• Task statement: Once the line holding "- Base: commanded" is found in the listing below, write it out and each later line exactly, up to and including the one holding "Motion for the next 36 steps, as".

• Supplied data:
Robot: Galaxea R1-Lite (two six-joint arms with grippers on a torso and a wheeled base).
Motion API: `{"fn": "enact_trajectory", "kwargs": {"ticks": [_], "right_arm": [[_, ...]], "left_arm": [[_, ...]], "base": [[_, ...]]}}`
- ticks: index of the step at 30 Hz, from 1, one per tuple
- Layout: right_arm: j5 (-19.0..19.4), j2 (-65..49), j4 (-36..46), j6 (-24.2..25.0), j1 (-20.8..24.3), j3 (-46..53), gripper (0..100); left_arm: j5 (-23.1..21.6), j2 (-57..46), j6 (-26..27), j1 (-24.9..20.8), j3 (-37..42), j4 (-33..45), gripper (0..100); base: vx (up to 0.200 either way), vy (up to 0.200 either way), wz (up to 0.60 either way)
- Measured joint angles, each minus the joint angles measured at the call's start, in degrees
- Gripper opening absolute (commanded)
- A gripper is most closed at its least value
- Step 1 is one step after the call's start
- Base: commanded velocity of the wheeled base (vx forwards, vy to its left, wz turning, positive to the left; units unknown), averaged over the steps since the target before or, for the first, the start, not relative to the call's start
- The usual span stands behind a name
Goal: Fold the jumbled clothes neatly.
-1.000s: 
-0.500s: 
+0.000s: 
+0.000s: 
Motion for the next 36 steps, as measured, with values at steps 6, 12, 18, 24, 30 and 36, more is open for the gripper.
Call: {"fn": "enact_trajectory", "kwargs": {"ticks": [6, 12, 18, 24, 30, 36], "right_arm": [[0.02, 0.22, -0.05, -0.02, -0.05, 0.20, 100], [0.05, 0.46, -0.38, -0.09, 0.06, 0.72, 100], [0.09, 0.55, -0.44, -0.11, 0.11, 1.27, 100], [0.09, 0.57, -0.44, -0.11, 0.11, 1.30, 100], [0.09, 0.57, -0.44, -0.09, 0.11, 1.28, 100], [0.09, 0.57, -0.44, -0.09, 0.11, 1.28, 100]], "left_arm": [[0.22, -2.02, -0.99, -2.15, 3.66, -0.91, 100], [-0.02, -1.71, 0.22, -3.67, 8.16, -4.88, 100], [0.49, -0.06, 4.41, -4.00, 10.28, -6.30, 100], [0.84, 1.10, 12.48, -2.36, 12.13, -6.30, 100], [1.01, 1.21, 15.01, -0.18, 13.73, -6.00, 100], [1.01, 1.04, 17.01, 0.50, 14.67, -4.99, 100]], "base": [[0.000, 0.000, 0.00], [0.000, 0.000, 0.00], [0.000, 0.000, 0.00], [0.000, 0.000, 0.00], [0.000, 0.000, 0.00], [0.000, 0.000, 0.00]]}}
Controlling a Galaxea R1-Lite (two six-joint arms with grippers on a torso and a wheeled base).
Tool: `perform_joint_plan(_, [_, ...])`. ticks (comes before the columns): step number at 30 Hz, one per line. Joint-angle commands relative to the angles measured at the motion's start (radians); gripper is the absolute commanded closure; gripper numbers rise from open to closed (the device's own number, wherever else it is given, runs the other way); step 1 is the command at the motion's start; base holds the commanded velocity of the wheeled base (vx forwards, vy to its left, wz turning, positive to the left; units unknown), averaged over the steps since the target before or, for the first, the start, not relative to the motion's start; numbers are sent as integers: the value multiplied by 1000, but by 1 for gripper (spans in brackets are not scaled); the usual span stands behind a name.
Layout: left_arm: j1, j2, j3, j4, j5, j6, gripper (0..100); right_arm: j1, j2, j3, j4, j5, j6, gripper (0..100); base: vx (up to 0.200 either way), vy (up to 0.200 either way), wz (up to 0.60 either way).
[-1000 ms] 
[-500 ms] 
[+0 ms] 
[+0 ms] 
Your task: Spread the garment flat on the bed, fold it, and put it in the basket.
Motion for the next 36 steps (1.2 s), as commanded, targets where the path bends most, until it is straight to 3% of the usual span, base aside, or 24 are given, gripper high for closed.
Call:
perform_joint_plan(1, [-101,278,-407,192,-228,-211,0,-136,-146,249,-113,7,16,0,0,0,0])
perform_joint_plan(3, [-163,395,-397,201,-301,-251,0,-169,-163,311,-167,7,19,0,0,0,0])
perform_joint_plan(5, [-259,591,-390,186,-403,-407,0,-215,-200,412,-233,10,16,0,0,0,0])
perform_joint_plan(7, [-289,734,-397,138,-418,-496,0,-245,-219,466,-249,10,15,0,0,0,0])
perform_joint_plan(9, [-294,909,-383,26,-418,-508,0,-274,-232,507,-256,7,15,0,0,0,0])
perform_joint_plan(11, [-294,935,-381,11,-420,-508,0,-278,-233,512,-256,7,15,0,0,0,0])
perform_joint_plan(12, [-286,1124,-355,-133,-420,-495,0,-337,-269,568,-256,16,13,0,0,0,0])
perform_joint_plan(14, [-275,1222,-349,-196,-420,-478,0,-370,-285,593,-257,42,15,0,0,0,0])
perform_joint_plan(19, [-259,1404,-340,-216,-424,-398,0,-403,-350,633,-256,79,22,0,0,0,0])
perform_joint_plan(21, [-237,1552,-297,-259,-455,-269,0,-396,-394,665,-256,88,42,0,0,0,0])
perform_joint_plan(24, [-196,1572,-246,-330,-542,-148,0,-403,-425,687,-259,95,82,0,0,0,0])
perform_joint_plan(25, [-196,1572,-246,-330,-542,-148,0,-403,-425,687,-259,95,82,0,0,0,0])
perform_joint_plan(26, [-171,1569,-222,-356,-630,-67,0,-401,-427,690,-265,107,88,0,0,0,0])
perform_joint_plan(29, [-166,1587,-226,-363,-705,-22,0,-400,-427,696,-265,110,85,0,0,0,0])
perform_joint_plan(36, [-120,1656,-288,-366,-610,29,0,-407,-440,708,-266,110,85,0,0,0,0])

• Worked solution:
- Base: commanded velocity of the wheeled base (vx forwards, vy to its left, wz turning, positive to the left; units unknown), averaged over the steps since the target before or, for the first, the start, not relative to the call's start
- The usual span stands behind a name
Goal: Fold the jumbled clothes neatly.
-1.000s: 
-0.500s: 
+0.000s: 
+0.000s: 
Motion for the next 36 steps, as measured, with values at steps 6, 12, 18, 24, 30 and 36, more is open for the gripper.

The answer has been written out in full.